Under normal circumstances, the mentor will attend the meeting but allow the student to take the lead in the discussion. Under exceptional circumstance, the chair may call a meeting of the thesis committee absent the student, the research mentor, or both.  However, the principal role of the committee is to facilitate discussion and provide constructive criticism to the student and the mentor.  A quorum of 4 faculty is necessary for a meeting to take place.  The chair is responsible for:

  • Facilitating thesis update meetings every 6 - 12 months
  • Submitting the Thesis Committee Report electronically after each meeting to DBBS-StudentData@wusm.wustl.edu.
  • Confirm that the IDP prepared by the student, including career exploration, has been reviewed.
  • Inquiring whether the student is engaged in research subject to a confidentiality agreement and, if appropriate, the chair will direct the thesis mentor to submit a Conflict of Interest Statement: 
      • Research funding from sources that have intellectual property interests in the research, or in which the PI has personal financial interest, may create a real or perceived conflict of interest, given the dual roles of the principal investigator in obtaining funding for the lab and as a mentor for graduate students. Issues of paramount importance are (i) the ability to publish results in a timely fashion; (ii) the ability to communicate research results openly, especially to members of the thesis committee; and (iii) academic rights to publish and speak freely, especially as related to a graduate student’s thesis and defense. 

​Faculty Involvement in DBBS Activities

Division membership requires the active involvement of faculty in DBBS activities.  Below are some ways you can contribute to its success.
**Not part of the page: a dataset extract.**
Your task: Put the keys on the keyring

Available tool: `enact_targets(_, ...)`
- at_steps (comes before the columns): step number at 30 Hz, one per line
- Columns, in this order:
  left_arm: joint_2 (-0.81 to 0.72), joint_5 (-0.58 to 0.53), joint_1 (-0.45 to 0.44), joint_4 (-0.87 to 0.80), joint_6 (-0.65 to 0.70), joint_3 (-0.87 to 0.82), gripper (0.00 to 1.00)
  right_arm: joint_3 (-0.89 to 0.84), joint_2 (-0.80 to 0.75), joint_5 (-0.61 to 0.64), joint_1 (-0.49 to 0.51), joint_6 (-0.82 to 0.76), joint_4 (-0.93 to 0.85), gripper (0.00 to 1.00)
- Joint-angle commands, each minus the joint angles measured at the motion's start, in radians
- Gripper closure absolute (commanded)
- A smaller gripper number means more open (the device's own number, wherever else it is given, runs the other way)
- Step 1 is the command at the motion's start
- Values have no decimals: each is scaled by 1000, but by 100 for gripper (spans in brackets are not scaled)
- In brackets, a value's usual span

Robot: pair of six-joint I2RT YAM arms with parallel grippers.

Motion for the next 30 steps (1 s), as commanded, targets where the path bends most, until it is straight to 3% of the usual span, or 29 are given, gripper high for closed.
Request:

Division - Sponsored Activities

  • Summer Research Programs (Summer): Volunteer to mentor an undergraduate student accepted into the summer research program, or present your research at the Tuesday Talks seminars.
  • Course Master/Lecturer/Discussion Leader (L-41 course): There are over 100 DBBS (L-41) courses in which you can participate as Course Master, Lecturer or Discussion Leader. Visit the WUSTL Course Listings to determine the best fit for you. 
  • DBBS Faculty Profile Webpages: Prospective, New and Rotating students use these web pages to search for research interests and possible labs for their rotations and theses. You are able to make changes to your page at any time by clicking "Update Profile" in the upper right hand corner of your page.  You will be prompted to enter your Wustl Key for authentication.

Program Activities

  • Retreats: Attending Program retreats will help you to get to know students in your Program, learn about work going on in other labs and talk about your research via poster session or short research talk. All Programs have annual retreats scheduled in the Fall or Spring.
  • Committees: Participate in steering committees, thesis advisory committees, qualifying exams, and other activities sponsored by DBBS and your Program.
  • Seminars: Participate in your program’s seminar series by volunteering to talk about your work.
  • Poster Sessions: DBBS-sponsored poster sessions in the fall provide an opportunity to meet incoming students, faculty affiliates and DBBS staff while informing them of your research.
  • Student Interviews: Interviewing prospective students helps to determine the best overall candidates for your Program and those most suited to your research.